Chemoprevention of disease with cannabis--this is what everyone should be talking about. Using marijuana can protect you from serious illnesses by reducing inflammation, counteracting harmful oxidation, down regulating the production of harmful chemicals in the body, stimulating the production of beneficial chemicals in the body and triggering our intrinsic repair mechanisms, this is big news! We need to encourage everyone we meet to consider embracing cannabis supplementation to guard themselves from Alzheimer's disease, cancer, diabetes and more with chemoprevention.
J Mol Med (Berl). 2012 Aug;90(8):925-34. Epub 2012 Jan 10.
Chemopreventive effect of the non-psychotropic phytocannabinoid cannabidiol on experimental colon cancer.
Aviello G, Romano B, Borrelli F, Capasso R, Gallo L, Piscitelli F, Di Marzo V, Izzo AA.
Department of Experimental Pharmacology, Endocannabinoid Research Group, University of Naples Federico II, Naples, Italy.
Colon cancer affects millions of individuals in Western countries.
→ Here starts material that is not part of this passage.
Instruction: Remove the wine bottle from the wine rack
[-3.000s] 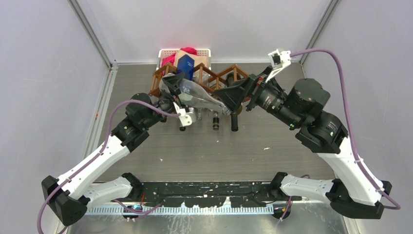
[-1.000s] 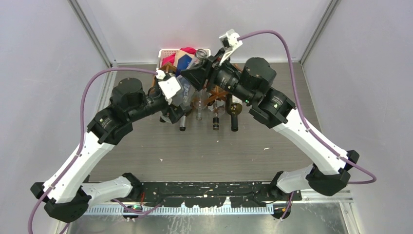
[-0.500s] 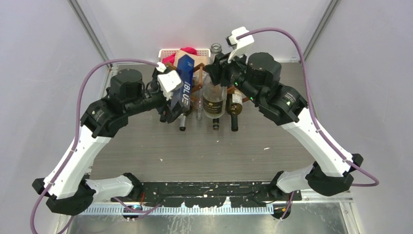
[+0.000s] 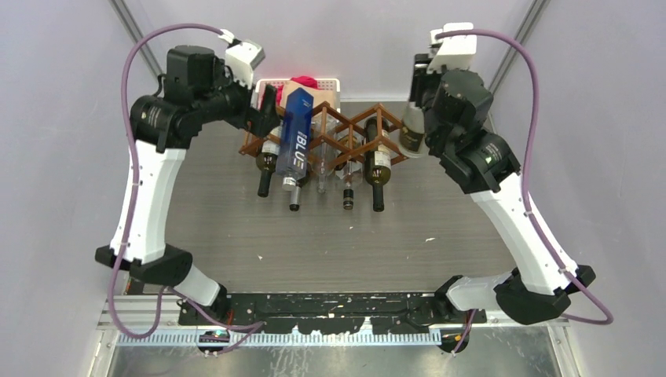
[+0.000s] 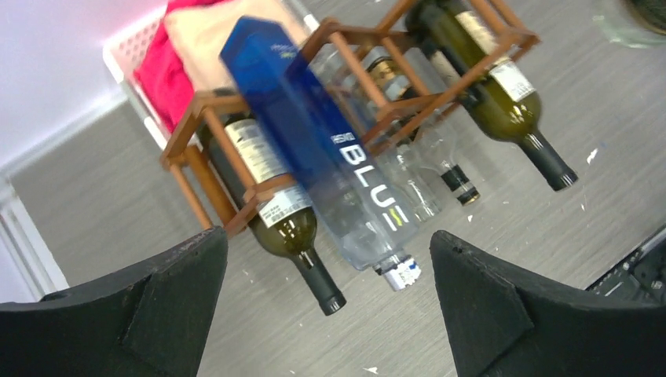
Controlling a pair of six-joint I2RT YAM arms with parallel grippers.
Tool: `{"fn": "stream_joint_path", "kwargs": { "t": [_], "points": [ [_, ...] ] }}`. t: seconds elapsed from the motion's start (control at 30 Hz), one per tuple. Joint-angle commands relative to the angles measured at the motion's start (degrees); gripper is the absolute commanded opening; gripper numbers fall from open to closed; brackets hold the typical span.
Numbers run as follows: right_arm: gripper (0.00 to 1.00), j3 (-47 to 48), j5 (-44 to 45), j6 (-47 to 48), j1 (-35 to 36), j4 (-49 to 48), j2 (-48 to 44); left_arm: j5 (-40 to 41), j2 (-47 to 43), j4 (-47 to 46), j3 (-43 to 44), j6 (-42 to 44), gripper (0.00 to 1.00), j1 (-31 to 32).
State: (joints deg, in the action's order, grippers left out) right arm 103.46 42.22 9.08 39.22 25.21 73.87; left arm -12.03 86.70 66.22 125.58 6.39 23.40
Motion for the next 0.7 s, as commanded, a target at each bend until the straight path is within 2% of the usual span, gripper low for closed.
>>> {"fn": "stream_joint_path", "kwargs": {
  "t": [0.0, 0.2, 0.4, 0.67],
  "points": [
    [0.01, 2.13, 2.55, -2.37, -8.49, -9.82, -1.20, -2.23, 4.83, 8.74, 6.55, -5.97, 1.00, -6.54],
    [0.01, 1.40, -2.63, -7.83, -21.02, -8.20, 3.64, -3.78, 6.17, 9.81, 4.85, -6.01, 1.00, -9.54],
    [0.00, 0.08, -5.81, -13.52, -28.69, -10.78, 9.74, -3.48, 2.76, 7.27, -0.95, -4.94, 1.00, -10.30],
    [0.01, 2.22, -9.22, -13.55, -30.66, -17.96, 20.40, -5.94, -2.64, 1.49, -7.27, -5.80, 1.00, -10.74]
  ]
}}
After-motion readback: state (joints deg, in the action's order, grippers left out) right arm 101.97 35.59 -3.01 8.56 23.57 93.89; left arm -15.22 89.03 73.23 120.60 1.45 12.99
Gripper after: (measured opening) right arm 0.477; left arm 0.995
Cannabidiol, a safe and non-psychotropic ingredient of Cannabis sativa, exerts pharmacological actions (antioxidant and intestinal antinflammatory) and mechanisms (inhibition of endocannabinoid enzymatic degradation) potentially beneficial for colon carcinogenesis. Thus, we investigated its possible chemopreventive effect in the model of colon cancer induced by azoxymethane (AOM) in mice. AOM treatment was associated with aberrant crypt foci (ACF, preneoplastic lesions), polyps, and tumour formation, up-regulation of phospho-Akt, iNOS and COX-2 and down-regulation of caspase-3. Cannabidiol-reduced ACF, polyps and tumours and counteracted AOM-induced phospho-Akt and caspase-3 changes. In colorectal carcinoma cell lines, cannabidiol protected DNA from oxidative damage, increased endocannabinoid levels and reduced cell proliferation in a CB(1)-, TRPV1- and PPARγ-antagonists sensitive manner. It is concluded that cannabidiol exerts chemopreventive effect in vivo and reduces cell proliferation through multiple mechanisms.